Starting at the first line of the data below, retype every line up to and including the one containing "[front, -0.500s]".

DATA SEGMENT >>
== == ==

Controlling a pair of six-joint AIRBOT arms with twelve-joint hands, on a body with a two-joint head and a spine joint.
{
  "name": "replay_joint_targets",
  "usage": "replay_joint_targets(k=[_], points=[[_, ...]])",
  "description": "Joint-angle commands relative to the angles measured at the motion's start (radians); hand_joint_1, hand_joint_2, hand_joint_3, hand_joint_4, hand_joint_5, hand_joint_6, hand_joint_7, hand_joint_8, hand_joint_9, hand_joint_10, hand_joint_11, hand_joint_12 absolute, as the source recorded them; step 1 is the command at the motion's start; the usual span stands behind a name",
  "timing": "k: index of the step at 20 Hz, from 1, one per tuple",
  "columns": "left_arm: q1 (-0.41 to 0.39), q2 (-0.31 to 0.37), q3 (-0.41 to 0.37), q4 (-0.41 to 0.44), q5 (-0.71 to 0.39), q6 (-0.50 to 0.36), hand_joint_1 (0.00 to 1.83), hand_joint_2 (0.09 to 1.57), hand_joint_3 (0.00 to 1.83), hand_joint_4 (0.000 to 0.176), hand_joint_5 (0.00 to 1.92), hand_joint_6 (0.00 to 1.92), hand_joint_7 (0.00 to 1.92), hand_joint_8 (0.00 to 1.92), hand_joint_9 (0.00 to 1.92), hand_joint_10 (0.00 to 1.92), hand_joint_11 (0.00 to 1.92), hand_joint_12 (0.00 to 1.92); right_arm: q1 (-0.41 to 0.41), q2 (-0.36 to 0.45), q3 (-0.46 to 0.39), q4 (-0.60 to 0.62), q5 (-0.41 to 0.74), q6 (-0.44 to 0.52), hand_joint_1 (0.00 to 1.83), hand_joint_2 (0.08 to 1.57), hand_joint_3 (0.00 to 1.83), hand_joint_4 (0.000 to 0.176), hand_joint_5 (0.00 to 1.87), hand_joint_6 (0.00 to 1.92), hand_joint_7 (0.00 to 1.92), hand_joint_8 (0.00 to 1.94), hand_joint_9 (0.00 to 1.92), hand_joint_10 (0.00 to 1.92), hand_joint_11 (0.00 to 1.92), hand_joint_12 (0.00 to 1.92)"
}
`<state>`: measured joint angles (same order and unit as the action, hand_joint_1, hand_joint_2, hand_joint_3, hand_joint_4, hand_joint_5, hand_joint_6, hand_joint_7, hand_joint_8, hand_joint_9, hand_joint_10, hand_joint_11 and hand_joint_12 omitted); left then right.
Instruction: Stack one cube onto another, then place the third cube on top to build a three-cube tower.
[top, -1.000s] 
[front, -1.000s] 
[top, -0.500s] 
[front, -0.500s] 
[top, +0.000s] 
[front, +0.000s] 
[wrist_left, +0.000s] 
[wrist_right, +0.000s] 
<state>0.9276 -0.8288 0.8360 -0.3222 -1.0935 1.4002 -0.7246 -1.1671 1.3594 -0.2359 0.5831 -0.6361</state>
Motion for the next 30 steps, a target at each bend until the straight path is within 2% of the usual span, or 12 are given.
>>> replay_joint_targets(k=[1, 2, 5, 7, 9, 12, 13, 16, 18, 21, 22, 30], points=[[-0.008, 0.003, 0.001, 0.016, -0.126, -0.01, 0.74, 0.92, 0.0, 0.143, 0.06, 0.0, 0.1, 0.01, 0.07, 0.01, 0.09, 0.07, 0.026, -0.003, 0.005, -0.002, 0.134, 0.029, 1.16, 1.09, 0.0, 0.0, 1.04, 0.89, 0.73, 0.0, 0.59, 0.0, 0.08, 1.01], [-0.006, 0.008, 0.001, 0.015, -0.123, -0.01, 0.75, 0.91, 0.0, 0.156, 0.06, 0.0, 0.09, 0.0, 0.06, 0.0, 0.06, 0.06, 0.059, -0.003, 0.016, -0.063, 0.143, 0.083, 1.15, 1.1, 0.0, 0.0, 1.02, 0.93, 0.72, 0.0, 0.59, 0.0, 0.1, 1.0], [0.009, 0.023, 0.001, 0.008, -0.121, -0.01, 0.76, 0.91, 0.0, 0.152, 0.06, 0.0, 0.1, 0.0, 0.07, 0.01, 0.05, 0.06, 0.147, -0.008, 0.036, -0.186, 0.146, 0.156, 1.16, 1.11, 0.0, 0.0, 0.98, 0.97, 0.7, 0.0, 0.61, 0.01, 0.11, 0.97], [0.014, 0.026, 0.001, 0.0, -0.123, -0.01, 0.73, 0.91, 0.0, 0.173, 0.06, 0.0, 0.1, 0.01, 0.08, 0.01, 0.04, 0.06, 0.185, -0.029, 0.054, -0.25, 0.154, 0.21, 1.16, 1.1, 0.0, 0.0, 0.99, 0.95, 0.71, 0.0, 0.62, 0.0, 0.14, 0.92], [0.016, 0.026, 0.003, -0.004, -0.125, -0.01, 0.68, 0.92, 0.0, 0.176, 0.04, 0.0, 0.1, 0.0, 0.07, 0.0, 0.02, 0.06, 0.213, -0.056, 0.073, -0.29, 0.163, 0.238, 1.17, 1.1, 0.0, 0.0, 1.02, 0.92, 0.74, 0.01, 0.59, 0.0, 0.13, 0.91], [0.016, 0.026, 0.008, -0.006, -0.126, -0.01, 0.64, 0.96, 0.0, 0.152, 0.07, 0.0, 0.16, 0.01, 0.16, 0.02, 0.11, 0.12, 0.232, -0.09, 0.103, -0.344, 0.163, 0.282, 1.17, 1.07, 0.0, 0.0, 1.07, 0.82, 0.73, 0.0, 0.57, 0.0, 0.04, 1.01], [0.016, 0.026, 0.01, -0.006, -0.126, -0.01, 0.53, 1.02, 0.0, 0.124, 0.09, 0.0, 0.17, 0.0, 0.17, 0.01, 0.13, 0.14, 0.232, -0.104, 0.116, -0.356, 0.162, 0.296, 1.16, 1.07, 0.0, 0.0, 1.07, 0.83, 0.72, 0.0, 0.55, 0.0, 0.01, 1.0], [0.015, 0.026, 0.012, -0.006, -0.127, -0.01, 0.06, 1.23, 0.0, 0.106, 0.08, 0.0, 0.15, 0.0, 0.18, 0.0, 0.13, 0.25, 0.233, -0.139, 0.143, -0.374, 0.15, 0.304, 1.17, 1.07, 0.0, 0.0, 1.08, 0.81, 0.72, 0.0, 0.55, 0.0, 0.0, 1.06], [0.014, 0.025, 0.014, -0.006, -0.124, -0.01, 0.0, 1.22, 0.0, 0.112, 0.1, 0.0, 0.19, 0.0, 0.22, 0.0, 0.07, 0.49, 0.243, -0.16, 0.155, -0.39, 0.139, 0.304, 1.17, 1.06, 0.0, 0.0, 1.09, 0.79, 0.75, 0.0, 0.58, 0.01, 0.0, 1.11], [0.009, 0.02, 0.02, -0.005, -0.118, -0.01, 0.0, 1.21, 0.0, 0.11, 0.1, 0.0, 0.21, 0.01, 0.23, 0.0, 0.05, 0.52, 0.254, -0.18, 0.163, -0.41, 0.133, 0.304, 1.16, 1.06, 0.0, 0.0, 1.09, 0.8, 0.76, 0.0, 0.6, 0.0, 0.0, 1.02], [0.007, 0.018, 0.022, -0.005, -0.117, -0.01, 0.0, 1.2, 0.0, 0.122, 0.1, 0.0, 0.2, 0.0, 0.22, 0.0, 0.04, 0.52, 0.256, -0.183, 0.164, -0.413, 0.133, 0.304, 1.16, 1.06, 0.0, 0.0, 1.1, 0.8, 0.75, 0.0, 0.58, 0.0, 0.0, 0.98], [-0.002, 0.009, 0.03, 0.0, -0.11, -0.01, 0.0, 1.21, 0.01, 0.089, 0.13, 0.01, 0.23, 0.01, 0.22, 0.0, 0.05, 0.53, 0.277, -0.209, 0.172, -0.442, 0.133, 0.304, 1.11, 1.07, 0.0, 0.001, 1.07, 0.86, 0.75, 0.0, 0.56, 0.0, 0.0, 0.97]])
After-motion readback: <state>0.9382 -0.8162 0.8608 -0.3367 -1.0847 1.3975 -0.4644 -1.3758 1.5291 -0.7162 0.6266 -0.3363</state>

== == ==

TASK SOLUTION >>
Controlling a pair of six-joint AIRBOT arms with twelve-joint hands, on a body with a two-joint head and a spine joint.
{
  "name": "replay_joint_targets",
  "usage": "replay_joint_targets(k=[_], points=[[_, ...]])",
  "description": "Joint-angle commands relative to the angles measured at the motion's start (radians); hand_joint_1, hand_joint_2, hand_joint_3, hand_joint_4, hand_joint_5, hand_joint_6, hand_joint_7, hand_joint_8, hand_joint_9, hand_joint_10, hand_joint_11, hand_joint_12 absolute, as the source recorded them; step 1 is the command at the motion's start; the usual span stands behind a name",
  "timing": "k: index of the step at 20 Hz, from 1, one per tuple",
  "columns": "left_arm: q1 (-0.41 to 0.39), q2 (-0.31 to 0.37), q3 (-0.41 to 0.37), q4 (-0.41 to 0.44), q5 (-0.71 to 0.39), q6 (-0.50 to 0.36), hand_joint_1 (0.00 to 1.83), hand_joint_2 (0.09 to 1.57), hand_joint_3 (0.00 to 1.83), hand_joint_4 (0.000 to 0.176), hand_joint_5 (0.00 to 1.92), hand_joint_6 (0.00 to 1.92), hand_joint_7 (0.00 to 1.92), hand_joint_8 (0.00 to 1.92), hand_joint_9 (0.00 to 1.92), hand_joint_10 (0.00 to 1.92), hand_joint_11 (0.00 to 1.92), hand_joint_12 (0.00 to 1.92); right_arm: q1 (-0.41 to 0.41), q2 (-0.36 to 0.45), q3 (-0.46 to 0.39), q4 (-0.60 to 0.62), q5 (-0.41 to 0.74), q6 (-0.44 to 0.52), hand_joint_1 (0.00 to 1.83), hand_joint_2 (0.08 to 1.57), hand_joint_3 (0.00 to 1.83), hand_joint_4 (0.000 to 0.176), hand_joint_5 (0.00 to 1.87), hand_joint_6 (0.00 to 1.92), hand_joint_7 (0.00 to 1.92), hand_joint_8 (0.00 to 1.94), hand_joint_9 (0.00 to 1.92), hand_joint_10 (0.00 to 1.92), hand_joint_11 (0.00 to 1.92), hand_joint_12 (0.00 to 1.92)"
}
`<state>`: measured joint angles (same order and unit as the action, hand_joint_1, hand_joint_2, hand_joint_3, hand_joint_4, hand_joint_5, hand_joint_6, hand_joint_7, hand_joint_8, hand_joint_9, hand_joint_10, hand_joint_11 and hand_joint_12 omitted); left then right.
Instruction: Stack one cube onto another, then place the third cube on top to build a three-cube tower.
[top, -1.000s] 
[front, -1.000s] 
[top, -0.500s] 
[front, -0.500s] 

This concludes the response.